Understand accuracy measure of time series forecasting models
When I wrote the blog Time Series Forecasting in SAP Analytics Cloud Smart Predict in Detail, I mentioned that the accuracy of predictive forecasting models is calculated by an indicator named Expected Mean Absolute Percentage Error (Expected MAPE*). The goal of this blog is to lift the veil on the following aspects of this indicator.
- Why we have used this one?
- Understand its definition.
- How is Expected MAPE calculated?
Since the QRC of Q3-2023, four new indicators are now exposed and explained in section New indicators. The user has now the choice to use the one(s) with which he/she is the more comfortable.
The time series measures the production of coffee (in kilograms) by month from January 2011 to December 2020. The goal is to forecast the production in the next twelve months. In SAP Analytics Cloud (SAC) Predictive Planning, we create a predictive scenario set as shown in figure below.
Figure 1: Predictive Model
If we go to the Explanation tab, we notice that this predictive model was built incrementally by smoothing the time series with more weight given to recent observations as shown in Figure 2.
Figure 2: Explanation of the Predictive Model
At the top of Figure 1, we can read that the Expected MAPE is 3.54%. This indicator corresponds to the average error made by the predictive model over the requested horizon. It is used to determine the accuracy of a model. The lower this indicator is, the better the predictive model is.
The Expected MAPE:
- Captures the performance of the predictive model with a horizon of several periods (12 months in our example)
- Is computed based on the forecasts generated with a validation dataset, which contains data which has not been used to train the predictive model. Doing so enables us to estimate the performance of the predictive model when applied on unseen data.
- Is calculated based on the average performance obtained at each sub horizon of the requested horizon.
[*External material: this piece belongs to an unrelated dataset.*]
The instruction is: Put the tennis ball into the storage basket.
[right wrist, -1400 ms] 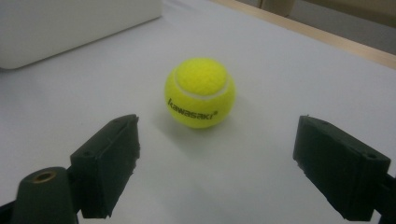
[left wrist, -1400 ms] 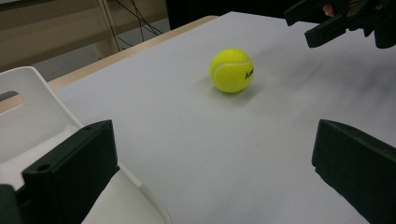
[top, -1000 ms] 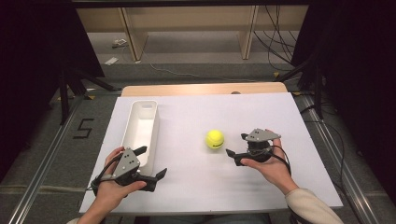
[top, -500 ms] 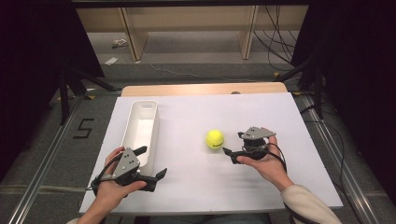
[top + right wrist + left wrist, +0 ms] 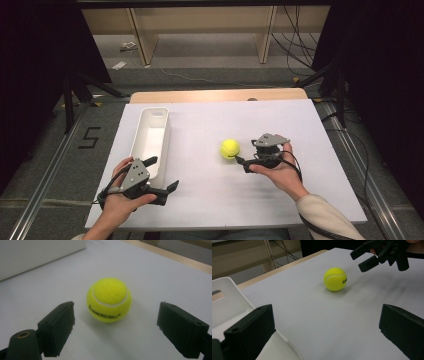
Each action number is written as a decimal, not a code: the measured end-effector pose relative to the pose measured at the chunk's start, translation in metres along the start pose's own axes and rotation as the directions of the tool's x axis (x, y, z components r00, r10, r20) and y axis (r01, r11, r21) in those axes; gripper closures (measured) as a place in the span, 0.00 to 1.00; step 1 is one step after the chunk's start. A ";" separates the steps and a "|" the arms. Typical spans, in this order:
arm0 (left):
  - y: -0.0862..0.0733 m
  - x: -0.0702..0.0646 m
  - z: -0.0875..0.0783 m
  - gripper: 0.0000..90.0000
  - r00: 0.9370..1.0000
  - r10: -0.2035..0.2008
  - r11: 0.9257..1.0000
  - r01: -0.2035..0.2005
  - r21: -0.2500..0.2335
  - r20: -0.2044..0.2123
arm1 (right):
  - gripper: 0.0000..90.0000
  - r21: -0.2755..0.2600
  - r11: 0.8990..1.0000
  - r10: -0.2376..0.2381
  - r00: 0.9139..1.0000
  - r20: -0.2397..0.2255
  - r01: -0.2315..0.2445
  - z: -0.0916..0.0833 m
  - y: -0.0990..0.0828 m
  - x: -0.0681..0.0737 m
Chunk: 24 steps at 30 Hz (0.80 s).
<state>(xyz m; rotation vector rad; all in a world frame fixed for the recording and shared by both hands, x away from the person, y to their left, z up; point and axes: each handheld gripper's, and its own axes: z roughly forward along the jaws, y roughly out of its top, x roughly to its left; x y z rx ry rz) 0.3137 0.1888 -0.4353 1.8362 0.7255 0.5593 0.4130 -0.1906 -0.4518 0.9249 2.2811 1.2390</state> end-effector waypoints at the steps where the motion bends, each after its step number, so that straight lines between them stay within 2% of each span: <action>1: 0.000 0.000 0.000 0.00 1.000 0.001 1.000 -0.001 0.000 0.001 | 0.17 0.001 1.000 0.002 1.000 0.000 -0.002 0.001 0.000 0.000; 24: 0.000 0.000 0.000 0.00 1.000 0.003 1.000 -0.003 -0.003 0.002 | 0.17 0.026 1.000 0.002 1.000 0.003 -0.002 0.029 0.008 0.002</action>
But how is it computed? The name Mean Absolute Percentage Error says it all. The first information in the name is that a percentage error is calculated. This is the error done by the predictive model. The second information is provided by the letter ‘M’. It is the mean of the percentage errors over the number of forecasted periods2. In the example, we want to forecast the production of coffee for the twelve next months. The percentage errors for each of these months is the difference between the predictive forecast and the actual value divided by this actual value. Then the average between these twelve percentage errors is computed.
Lift the veil
The problem is that in real life, these errors cannot be calculated because for the periods in the future, the actual values
To estimate the performance of the predictive model, SAC Smart Predict/Predictive Planning computes an expected MAPE. It measures performances based on forecasts generated with only the known data at the forecast date. As a result, the expected MAPE does not solve the problem of needing future values to compute performance. It gives an estimation of the performance we would obtain when we strictly use only known values to compute forecasts.
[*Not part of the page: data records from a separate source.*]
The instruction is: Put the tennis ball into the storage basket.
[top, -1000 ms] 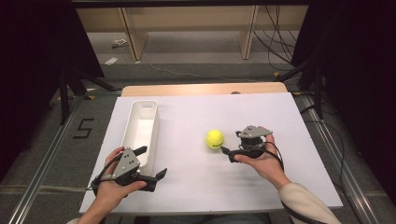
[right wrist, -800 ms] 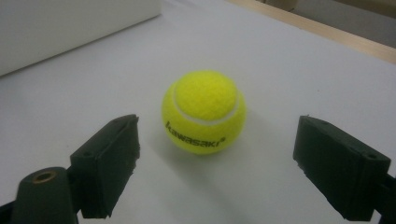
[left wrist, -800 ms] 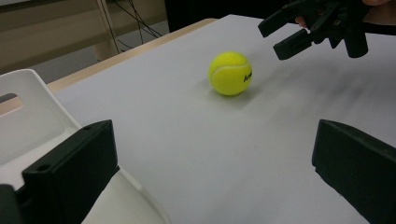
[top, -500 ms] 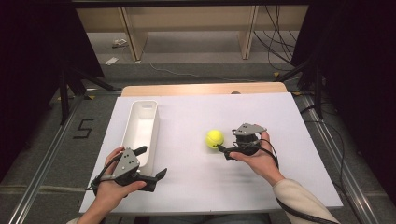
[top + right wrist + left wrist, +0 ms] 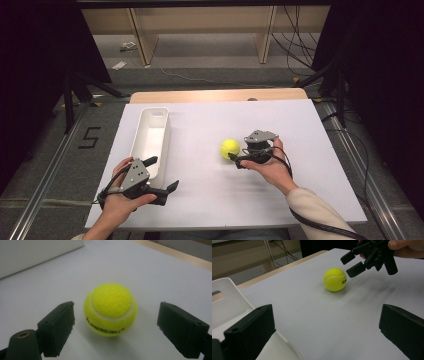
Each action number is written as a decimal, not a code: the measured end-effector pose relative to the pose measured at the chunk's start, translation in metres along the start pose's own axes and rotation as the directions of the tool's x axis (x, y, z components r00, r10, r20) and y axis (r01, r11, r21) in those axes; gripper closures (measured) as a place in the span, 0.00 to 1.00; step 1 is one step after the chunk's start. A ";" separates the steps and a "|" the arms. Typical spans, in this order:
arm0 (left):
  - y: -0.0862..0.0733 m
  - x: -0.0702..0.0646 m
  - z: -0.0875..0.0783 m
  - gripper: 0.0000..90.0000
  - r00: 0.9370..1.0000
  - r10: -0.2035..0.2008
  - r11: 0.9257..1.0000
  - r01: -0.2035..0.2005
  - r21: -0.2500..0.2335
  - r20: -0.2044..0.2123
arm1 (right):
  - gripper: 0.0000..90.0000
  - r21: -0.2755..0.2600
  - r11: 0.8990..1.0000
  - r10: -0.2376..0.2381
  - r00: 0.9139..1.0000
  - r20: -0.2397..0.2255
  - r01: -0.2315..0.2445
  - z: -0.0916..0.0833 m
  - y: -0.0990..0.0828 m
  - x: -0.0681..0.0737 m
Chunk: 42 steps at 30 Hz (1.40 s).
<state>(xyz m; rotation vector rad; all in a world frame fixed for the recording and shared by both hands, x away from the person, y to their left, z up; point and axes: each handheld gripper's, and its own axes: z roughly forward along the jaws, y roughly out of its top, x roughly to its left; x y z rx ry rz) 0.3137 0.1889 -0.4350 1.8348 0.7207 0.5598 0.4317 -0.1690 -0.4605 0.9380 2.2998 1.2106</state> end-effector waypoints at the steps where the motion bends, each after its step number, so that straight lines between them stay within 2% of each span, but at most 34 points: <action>1: 0.000 0.000 0.000 0.00 1.000 0.001 1.000 -0.001 0.000 0.000 | 0.17 0.002 1.000 0.001 1.000 0.002 -0.001 0.002 0.000 0.000; 17: 0.000 0.000 0.000 0.00 1.000 -0.001 1.000 0.001 -0.002 0.002 | 0.16 0.052 0.999 0.003 1.000 0.000 -0.003 0.028 0.004 0.003; 42: 0.000 0.000 0.000 0.00 1.000 -0.002 1.000 0.002 -0.001 0.009 | 0.16 0.100 0.995 0.002 1.000 -0.002 -0.002 0.050 0.002 0.005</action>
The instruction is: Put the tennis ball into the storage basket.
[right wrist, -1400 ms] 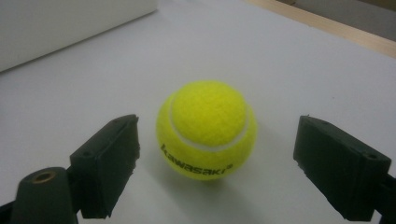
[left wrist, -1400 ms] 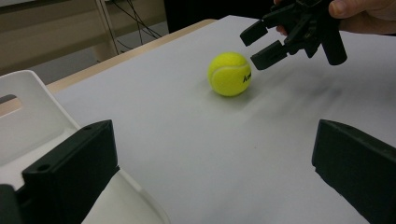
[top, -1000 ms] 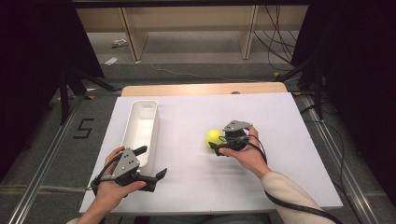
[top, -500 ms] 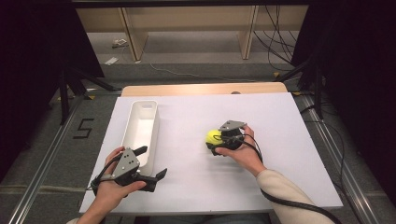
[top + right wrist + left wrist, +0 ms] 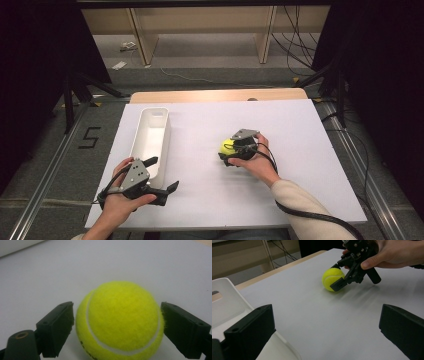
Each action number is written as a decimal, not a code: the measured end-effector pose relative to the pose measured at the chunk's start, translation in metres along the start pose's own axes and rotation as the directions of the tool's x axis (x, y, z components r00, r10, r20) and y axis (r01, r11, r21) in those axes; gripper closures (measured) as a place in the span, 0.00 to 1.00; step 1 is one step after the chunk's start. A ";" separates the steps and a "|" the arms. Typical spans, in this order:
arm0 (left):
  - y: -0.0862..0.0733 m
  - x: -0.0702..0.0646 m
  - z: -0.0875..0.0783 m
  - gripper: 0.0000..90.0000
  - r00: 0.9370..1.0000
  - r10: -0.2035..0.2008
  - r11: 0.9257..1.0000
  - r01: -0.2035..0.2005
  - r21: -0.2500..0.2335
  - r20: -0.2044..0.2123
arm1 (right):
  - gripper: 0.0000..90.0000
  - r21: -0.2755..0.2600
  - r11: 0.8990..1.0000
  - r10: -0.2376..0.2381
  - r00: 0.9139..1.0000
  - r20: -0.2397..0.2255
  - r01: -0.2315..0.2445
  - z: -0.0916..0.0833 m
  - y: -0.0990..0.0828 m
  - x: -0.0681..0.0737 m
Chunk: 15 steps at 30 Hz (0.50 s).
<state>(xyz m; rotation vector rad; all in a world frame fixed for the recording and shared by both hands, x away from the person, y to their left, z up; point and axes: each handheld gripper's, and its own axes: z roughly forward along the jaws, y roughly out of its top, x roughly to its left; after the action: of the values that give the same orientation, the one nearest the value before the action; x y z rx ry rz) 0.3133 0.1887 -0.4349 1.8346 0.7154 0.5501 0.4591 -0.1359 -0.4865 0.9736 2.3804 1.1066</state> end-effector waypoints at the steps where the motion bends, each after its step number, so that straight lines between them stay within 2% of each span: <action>1: 0.000 0.000 0.000 0.00 1.000 0.000 1.000 0.000 0.000 0.000 | 0.16 0.000 1.000 0.000 1.000 0.000 0.000 0.000 0.000 0.000; 7: 0.000 0.000 0.000 0.00 1.000 0.001 1.000 -0.001 0.000 0.000 | 0.17 0.005 1.000 -0.010 1.000 0.002 0.010 0.004 0.000 0.001; 15: 0.000 0.001 0.000 0.00 1.000 0.000 1.000 0.000 0.000 -0.002 | 0.21 0.011 1.000 0.001 1.000 0.001 -0.001 0.007 -0.001 0.001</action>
<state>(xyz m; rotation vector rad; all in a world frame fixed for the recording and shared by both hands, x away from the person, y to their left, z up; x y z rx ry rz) 0.3134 0.1894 -0.4347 1.8342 0.7163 0.5521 0.4613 -0.1319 -0.4915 0.9785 2.3882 1.0939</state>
The expected MAPE is computed from the data of the validation dataset of the time series. The validation dataset corresponds to the most recent 25% of the historical data as shown in Figure 3. SAC Smart Predict/Predictive Planning assumes that the time series behaves the same way on the most recent dates as well as future dates (horizon). As a consequence, it also assumes that the predictive model will make comparable prediction errors on both periods.
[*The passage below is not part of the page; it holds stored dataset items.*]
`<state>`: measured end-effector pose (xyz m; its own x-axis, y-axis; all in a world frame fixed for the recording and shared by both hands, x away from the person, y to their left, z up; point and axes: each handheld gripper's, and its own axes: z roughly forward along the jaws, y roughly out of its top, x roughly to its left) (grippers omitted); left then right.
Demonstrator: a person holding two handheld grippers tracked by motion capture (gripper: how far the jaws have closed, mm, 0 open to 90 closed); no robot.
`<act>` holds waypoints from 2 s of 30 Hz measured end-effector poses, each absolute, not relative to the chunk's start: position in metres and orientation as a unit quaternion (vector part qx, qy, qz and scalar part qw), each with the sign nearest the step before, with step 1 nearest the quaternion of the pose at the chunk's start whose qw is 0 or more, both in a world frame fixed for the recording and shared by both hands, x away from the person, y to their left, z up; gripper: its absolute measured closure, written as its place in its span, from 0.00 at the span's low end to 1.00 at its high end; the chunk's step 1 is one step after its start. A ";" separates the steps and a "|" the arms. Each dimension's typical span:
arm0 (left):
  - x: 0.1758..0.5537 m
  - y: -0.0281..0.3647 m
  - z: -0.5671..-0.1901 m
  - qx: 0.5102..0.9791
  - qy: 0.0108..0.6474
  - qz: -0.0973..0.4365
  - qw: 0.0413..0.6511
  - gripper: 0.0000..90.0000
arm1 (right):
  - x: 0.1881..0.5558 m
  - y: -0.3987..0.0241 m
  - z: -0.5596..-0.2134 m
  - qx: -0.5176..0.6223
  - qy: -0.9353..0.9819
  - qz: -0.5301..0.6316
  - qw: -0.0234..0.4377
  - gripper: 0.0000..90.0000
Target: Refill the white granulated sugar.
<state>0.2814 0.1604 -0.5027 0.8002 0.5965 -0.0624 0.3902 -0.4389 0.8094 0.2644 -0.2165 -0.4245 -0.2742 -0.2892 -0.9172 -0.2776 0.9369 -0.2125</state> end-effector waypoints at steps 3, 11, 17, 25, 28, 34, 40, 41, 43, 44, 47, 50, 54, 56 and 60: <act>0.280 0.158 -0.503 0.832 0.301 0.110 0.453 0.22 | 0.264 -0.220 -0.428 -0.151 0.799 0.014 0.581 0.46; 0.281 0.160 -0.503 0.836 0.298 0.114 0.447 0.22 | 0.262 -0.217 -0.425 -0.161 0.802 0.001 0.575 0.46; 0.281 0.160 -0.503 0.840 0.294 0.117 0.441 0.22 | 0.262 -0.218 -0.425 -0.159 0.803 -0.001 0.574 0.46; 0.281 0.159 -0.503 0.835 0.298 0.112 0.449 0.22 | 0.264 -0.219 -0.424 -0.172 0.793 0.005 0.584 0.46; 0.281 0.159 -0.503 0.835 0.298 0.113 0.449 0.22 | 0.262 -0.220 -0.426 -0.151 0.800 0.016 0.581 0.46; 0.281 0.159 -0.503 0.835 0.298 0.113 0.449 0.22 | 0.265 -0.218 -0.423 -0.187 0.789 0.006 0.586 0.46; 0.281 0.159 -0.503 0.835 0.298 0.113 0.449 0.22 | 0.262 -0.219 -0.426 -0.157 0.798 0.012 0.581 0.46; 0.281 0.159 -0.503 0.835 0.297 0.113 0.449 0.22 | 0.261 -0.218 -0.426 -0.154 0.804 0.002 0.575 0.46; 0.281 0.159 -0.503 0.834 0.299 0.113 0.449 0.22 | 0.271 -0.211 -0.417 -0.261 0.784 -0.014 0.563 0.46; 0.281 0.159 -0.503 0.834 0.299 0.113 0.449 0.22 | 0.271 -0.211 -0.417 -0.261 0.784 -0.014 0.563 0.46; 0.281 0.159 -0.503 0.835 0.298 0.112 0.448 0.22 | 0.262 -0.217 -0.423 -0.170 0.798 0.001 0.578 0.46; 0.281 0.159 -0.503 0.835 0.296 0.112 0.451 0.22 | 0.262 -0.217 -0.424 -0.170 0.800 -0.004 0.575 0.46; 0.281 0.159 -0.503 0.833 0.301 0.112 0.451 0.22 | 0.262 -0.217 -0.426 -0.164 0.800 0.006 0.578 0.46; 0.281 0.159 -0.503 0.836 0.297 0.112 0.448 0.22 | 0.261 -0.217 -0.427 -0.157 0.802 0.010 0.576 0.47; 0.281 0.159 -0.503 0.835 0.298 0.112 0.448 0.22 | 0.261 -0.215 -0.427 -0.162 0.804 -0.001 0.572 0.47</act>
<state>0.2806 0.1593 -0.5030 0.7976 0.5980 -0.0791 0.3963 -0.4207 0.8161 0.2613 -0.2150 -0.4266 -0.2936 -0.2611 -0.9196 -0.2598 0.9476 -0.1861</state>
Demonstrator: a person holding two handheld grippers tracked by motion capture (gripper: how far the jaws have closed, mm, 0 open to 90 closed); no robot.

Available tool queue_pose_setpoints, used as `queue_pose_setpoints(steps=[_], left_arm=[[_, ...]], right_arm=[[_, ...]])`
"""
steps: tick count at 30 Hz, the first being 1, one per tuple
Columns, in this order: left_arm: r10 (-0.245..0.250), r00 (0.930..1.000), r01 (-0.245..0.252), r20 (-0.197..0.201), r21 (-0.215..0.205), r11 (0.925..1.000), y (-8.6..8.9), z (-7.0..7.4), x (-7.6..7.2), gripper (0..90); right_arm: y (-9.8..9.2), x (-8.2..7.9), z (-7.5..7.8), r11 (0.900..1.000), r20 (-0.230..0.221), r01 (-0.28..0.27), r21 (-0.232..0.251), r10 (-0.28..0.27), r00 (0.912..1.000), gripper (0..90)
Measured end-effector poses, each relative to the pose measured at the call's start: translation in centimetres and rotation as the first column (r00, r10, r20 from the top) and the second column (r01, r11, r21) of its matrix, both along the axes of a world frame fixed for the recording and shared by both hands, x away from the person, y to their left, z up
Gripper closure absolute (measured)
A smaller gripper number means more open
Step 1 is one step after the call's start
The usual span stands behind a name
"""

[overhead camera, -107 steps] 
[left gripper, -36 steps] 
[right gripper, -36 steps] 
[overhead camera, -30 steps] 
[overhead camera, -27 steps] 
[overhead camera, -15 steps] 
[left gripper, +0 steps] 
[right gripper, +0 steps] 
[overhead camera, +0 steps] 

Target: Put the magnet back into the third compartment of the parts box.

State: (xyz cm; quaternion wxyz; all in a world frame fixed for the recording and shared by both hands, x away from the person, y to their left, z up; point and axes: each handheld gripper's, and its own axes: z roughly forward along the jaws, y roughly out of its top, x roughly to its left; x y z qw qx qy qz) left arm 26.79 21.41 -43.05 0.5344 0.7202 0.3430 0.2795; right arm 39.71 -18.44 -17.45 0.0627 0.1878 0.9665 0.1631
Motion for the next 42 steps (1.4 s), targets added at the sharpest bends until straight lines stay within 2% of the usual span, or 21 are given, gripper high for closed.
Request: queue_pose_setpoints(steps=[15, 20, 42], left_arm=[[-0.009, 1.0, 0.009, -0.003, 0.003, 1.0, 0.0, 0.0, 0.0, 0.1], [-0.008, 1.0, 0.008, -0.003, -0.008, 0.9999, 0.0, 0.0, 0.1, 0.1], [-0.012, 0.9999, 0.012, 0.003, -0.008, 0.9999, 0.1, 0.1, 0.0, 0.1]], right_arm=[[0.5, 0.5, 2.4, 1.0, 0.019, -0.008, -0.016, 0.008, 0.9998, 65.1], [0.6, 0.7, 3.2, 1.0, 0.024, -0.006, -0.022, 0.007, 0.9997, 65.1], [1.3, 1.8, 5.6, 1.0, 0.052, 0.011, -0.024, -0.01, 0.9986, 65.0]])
Figure 3: Training and Validation datasets
When SAC Smart Predict/Predictive Planning creates time series forecasting models, it computes the predictive forecasts for all values of the horizon and for all data points of the validation dataset. These predictive forecasts are used to execute the different steps needed to compute the Expected MAPE. Figure 4 below shows a table that stores the predictive forecasts at all dates and for all values of the horizon. This table is used internally to compute the Expected MAPE.
Figure 4: Actuals and forecasts on all the range of the horizon
How to interpret this table? The column in the red rectangle is read like this: Today at time tn;
- The actual value is vn.
- Fnh1 is the forecasts horizon 1 generated for this date. In other words, it is the forecast generated at date tn-1 to predict the value of the series at date tn.
- Fnh2 is the forecasts horizon 2 generated for this date. In other words, it is the forecast generated at date tn-2 to predict the value of the series at date tn.
- Fnh12 is the forecasts horizon 12 generated for this date. In other words, it is the forecast generated at date tn-12 to predict the value of the series at date tn.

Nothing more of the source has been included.